This Is What Homeowners Want In 2018—Is Your Field Service Business Prepared?
What we learned about house trends from the Home Show and why your field service business needs to pay attention.
Efficiency was on the tip of everybody’s tongues at the Home Show in Indianapolis. The show, running from January 19-28, featured HGTV stars, a showcase home, tiny home village, and many, many exhibitors. Well over 100,000 people attended, in a frenzied hunger for inspiration.
The Indianapolis Home Show appeals to homeowners seeking ideas and guidance for their own home. Some are in the middle of a large scale renovation and others simply want to see what new products and services are all the buzz. The Home Show sets precedent for the housing industry, homeowners, and field service industry workers alike.
Industries that target homeowners (construction, plumbing, electric, HVAC, and more) should have had their eyes and ears on red alert last week so as to gain perspective for what homeowners want for 2018. Home trends can shape the market for particular services, products, and features. If your business isn’t doing it, you can bet your last dollar that somebody else is—and reaping the rewards for it too.
Efficiency rang through the walls of the Indiana State Fairgrounds like a well-oiled bell. A village of tiny homes served as an island of grass and wood in the middle of the West Pavillion. This hobbit-like village looked like it was straight out of a storybook. Five tiny home builders displayed their finished work, complete with fine finishings and furniture to set the stage.
The tiny house movement, a lifestyle branching out of minimalism, started around 2014 and has since taken hold of America’s heart. The rise in tiny house popularity was triggered by the economic collapse in 2008 that left many Americans struggling to put a roof over their head. Financial strain was a burden many Americans faced in the years after. The solution? Smaller roofs.
The American economy has recovered a bit, but it seems like the tiny house movement is here to stay—just with some added fixtures and minor embellishments. Adorned with granite countertops and high-quality built-ins, tiny houses have taken a clear shift from their humble beginnings.
Tiny houses are characterized by being environmentally-friendly, energy-efficient, compact, and transportable. These are all features businesses catering to homeowners need to take note of and act upon. This can be done by specializing in smaller scale units, energy-efficient models, and eco-friendly systems. The tiny house feeling can also be applied to houses of a larger construction. The ideas behind the tiny house are ones larger households wish to incorporate into their houses as well.
Houses of Green
The crowds at the Home Show in Indianapolis were green—both with envy of all the finest fittings and with, well, going green. One could practically hear all the exhibitors yelling “Energy-efficient!” at all the passersby. Their unspoken admonishments were received warmly, however, as “efficient” seems to be everybody’s favorite word.
For homeowners, going green means cheaper utility bills and a nice morality boost for those who are environmentally concerned. It can also be a means for people to become more self-reliant, similar to the tiny house movement.
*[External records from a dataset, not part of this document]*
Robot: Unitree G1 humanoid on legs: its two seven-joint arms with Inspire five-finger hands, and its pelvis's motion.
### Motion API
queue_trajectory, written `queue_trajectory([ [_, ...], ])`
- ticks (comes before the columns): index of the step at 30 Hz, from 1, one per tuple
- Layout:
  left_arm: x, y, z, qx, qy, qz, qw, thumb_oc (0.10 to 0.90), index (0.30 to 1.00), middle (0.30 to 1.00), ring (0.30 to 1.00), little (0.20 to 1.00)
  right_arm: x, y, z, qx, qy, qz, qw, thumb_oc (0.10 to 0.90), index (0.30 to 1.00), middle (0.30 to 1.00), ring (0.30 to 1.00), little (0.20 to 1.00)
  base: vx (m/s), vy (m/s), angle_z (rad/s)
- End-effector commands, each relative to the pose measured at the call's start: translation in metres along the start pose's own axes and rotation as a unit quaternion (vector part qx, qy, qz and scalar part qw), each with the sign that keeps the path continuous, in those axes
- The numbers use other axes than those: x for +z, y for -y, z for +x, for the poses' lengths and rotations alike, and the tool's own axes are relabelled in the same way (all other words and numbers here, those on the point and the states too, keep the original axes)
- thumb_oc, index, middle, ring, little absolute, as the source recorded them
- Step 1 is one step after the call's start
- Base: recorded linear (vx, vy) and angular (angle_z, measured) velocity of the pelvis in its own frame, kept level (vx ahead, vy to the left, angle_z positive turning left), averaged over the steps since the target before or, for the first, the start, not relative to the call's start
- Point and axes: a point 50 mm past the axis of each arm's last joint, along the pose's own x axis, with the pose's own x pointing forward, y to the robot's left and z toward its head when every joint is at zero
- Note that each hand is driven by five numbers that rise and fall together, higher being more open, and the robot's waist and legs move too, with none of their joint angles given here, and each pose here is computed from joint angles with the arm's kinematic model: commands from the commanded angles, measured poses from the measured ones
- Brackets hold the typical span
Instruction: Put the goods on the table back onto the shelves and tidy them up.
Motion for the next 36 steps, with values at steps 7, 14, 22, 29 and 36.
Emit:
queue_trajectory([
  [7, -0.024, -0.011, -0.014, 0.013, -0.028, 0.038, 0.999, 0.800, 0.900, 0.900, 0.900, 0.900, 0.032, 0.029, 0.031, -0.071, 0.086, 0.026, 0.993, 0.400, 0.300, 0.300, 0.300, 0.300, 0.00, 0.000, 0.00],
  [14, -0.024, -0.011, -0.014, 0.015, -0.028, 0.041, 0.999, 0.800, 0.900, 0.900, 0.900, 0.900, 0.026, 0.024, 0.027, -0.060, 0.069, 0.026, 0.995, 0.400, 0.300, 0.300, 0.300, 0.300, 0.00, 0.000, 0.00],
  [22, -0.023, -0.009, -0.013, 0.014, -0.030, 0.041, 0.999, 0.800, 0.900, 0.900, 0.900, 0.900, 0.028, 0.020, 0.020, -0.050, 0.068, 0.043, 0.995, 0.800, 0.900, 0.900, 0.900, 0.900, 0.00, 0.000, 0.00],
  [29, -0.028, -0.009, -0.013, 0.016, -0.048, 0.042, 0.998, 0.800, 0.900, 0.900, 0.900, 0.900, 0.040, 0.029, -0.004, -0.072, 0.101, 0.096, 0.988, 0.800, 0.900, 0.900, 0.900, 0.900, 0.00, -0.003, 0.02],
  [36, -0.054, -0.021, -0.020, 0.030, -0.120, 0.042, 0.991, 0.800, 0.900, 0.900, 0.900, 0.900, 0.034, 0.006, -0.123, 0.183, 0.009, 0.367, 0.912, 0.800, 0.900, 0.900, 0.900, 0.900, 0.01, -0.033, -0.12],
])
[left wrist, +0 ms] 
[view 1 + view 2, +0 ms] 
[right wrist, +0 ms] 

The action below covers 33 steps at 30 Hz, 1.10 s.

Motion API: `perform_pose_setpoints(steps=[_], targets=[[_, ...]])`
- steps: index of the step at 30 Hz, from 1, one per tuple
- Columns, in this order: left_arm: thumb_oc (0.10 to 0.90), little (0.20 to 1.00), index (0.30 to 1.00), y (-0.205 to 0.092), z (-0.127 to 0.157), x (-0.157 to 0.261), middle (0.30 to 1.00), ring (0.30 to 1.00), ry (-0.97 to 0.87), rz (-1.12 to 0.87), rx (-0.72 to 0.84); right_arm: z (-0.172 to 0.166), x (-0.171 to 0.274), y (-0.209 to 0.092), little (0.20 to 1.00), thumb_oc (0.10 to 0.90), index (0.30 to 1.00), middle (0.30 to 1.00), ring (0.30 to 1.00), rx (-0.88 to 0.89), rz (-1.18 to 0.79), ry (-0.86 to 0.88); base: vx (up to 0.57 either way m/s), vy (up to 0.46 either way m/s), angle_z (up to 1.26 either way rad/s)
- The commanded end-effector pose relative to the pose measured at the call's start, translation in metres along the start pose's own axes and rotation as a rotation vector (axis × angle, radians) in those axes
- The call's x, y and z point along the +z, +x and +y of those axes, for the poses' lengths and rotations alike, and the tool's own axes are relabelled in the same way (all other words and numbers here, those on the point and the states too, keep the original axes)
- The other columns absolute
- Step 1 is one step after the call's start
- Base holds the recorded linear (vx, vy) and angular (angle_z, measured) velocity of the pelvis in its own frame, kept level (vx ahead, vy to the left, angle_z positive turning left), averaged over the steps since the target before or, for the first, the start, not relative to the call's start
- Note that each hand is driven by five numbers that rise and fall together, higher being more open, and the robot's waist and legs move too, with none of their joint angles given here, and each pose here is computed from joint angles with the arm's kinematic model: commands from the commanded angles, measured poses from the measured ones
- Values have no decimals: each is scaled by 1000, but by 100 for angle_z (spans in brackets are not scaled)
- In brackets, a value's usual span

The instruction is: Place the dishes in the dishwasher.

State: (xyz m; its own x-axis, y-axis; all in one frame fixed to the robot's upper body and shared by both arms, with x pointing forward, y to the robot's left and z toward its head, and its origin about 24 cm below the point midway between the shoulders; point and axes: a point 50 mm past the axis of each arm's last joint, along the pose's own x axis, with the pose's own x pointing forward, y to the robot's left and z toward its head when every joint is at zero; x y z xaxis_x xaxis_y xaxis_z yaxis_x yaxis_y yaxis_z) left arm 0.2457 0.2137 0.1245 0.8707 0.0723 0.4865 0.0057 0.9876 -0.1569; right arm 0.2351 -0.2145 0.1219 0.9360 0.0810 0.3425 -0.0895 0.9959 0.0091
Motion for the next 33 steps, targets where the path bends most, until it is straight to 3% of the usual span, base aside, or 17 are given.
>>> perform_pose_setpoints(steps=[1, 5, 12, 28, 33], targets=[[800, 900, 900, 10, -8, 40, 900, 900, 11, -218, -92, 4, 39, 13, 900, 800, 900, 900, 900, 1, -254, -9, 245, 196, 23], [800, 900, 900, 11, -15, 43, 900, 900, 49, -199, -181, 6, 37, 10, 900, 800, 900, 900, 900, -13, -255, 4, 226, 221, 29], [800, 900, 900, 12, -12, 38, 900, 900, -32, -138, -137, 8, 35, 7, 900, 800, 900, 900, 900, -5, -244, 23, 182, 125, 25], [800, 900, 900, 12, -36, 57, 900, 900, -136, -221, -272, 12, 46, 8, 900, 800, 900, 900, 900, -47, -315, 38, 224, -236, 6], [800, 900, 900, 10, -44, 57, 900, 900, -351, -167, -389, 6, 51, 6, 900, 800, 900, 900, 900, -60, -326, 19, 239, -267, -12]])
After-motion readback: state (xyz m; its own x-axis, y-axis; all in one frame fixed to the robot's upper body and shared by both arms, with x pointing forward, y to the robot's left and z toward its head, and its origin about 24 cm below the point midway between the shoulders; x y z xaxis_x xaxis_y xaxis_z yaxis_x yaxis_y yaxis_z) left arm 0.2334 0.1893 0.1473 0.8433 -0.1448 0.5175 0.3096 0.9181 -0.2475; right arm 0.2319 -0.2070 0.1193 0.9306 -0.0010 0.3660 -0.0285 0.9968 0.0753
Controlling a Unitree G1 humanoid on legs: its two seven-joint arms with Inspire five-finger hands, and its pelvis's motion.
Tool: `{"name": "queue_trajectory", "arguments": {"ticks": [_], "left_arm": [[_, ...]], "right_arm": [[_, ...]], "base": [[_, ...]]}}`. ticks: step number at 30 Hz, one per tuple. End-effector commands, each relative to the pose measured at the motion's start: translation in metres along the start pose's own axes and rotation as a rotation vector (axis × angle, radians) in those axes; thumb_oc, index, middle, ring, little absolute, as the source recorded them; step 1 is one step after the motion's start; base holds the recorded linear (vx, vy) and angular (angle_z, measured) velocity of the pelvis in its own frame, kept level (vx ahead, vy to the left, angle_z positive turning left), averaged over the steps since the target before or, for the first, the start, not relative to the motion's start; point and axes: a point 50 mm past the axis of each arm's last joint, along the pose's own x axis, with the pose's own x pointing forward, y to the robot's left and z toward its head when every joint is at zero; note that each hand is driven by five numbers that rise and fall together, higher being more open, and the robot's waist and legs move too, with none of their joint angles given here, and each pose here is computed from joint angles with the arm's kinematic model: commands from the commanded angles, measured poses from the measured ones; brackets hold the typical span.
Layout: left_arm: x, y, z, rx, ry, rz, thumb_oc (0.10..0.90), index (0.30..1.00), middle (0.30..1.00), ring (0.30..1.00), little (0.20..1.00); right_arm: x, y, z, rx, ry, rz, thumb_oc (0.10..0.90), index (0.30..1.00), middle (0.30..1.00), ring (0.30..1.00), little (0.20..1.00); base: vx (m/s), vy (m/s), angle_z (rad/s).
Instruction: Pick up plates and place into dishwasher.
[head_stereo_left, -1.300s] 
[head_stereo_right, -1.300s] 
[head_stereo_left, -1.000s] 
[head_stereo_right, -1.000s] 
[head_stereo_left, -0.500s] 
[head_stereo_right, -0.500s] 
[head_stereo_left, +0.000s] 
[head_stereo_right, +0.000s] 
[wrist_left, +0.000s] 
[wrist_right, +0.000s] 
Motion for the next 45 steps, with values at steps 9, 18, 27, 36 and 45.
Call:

Almost every aspect of a person’s house can go green, down to the decorations and stuff that fills space. While your field service business might not need to learn about DIY’ing picture frames and vases, you might want to listen close to the rest of this.
Areas of the house that can easily adopt the “color” change can be found in electric, geothermal, water conservation, appliances, and HVAC units. This means that your field service business should be incorporating this into its business strategy. Specializing in energy-efficient solutions angles you as the know-how king or queen of this subfield. When somebody searches “energy-efficient HVAC”, your name should be the one that pops up first. Offline, your field service business can offer energy-efficient solutions alongside traditional ones.
No, no. This isn’t a Smart Service sales pitch! (Though Smart Service could help you manage your field service business through easy scheduling and QuickBooks integration.)
We’re talking about smart homes.
All the gifted Alexa and Google Home devices sold last Christmas should have been signal enough that our concept of “home” is evolving to something more connected. Smart speakers are nifty devices that use artificial intelligence to control your house, and in turn, change it into a home. Smart technology can include smart thermostats, smart lighting, smart sound systems, smart security, and smart cleaning appliances.
While everybody is hungry to turn their homes “smart”, not many people know how to do so. Whether your focus is in smart HVAC technology, smart lighting, smart security, or something else, understanding smart home technology and knowing how to incorporate it into a smart home system is a service you can easily adopt in your field service business plan.
Efficiency was on the mind and in the eyes of everybody at the Indianapolis Home Show. This trend is certain to be on the minds of American consumers throughout 2018 and will likely continue to be present in the future market as well. Paying attention to industry trends—and staying ahead of the competition—is important for those field service businesses wanting to enter 2018 with a bang.